[openstack-dev] [TripleO] test environment requirements
Clint Byrum
clint at fewbar.com
Mon Mar 24 00:57:22 UTC 2014
Excerpts from Ben Nemec's message of 2014-03-21 09:38:00 -0700:
> On 2014-03-21 10:57, Derek Higgins wrote:
> > On 14/03/14 20:16, Ben Nemec wrote:
> >> On 2014-03-13 11:12, James Slagle wrote:
> >>> On Thu, Mar 13, 2014 at 2:51 AM, Robert Collins
> >>> <robertc at robertcollins.net> wrote:
> >>>> So we already have pretty high requirements - its basically a 16G
> >>>> workstation as minimum.
> >>>>
> >>>> Specifically to test the full story:
> >>>> - a seed VM
> >>>> - an undercloud VM (bm deploy infra)
> >>>> - 1 overcloud control VM
> >>>> - 2 overcloud hypervisor VMs
> >>>> ====
> >>>> 5 VMs with 2+G RAM each.
> >>>>
> >>>> To test the overcloud alone against the seed we save 1 VM, to skip the
> >>>> overcloud we save 3.
> >>>>
> >>>> However, as HA matures we're about to add 4 more VMs: we need a HA
> >>>> control plane for both the under and overclouds:
> >>>> - a seed VM
> >>>> - 3 undercloud VMs (HA bm deploy infra)

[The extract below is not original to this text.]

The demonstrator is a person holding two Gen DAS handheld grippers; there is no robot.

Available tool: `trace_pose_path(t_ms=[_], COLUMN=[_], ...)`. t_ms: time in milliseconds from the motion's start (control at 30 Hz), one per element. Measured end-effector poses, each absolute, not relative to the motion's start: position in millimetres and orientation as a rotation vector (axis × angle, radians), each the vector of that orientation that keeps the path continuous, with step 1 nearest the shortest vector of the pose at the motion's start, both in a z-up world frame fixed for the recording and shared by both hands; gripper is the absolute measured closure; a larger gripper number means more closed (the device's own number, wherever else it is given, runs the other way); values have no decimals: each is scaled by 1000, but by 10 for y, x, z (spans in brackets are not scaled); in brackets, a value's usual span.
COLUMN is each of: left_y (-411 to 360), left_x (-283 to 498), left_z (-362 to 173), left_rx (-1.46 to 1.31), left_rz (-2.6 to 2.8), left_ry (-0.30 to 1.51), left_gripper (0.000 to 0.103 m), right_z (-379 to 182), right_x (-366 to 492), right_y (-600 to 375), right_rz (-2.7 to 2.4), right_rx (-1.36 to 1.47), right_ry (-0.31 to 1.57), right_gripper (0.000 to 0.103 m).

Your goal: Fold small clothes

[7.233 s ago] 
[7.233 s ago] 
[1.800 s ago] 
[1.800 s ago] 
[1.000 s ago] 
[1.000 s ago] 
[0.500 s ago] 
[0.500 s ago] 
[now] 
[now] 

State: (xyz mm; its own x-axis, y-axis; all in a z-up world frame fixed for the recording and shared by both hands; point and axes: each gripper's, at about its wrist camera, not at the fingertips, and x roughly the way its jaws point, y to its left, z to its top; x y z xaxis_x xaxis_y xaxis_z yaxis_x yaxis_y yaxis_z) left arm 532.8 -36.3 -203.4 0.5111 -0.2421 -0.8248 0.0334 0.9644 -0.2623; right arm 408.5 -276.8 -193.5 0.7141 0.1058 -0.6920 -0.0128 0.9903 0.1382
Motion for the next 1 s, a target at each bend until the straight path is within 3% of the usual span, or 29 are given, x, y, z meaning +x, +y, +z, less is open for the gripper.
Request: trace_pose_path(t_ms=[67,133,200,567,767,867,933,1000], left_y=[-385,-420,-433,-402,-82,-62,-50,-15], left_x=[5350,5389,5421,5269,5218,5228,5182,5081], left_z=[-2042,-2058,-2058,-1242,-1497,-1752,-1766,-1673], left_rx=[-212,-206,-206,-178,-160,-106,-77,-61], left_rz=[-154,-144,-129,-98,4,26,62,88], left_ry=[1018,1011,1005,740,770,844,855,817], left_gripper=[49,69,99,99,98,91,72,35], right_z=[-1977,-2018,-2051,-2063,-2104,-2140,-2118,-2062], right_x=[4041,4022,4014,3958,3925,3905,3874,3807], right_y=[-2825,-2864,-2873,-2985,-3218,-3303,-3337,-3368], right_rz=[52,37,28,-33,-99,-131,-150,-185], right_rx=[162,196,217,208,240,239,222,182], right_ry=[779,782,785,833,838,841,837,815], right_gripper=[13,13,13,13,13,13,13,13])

> >>>> - 3 overcloud control VMs (HA)
> >>>> - 2 overcloud hypervisor VMs
> >>>> ====
> >>>> 9 VMs with 2+G RAM each == 18GB
> >>>>
> >>>> What should we do about this?
> >>>>
> >>>> A few thoughts to kick start discussion:
> >>>> - use Ironic to test across multiple machines (involves tunnelling
> >>>> brbm across machines, fairly easy)
> >>>> - shrink the VM sizes (causes thrashing)
> >>>> - tell folk to toughen up and get bigger machines (ahahahahaha, no)
> >>>> - make the default configuration inline the hypervisors on the
> >>>> overcloud with the control plane:
> >>>> - a seed VM
> >>>> - 3 undercloud VMs (HA bm deploy infra)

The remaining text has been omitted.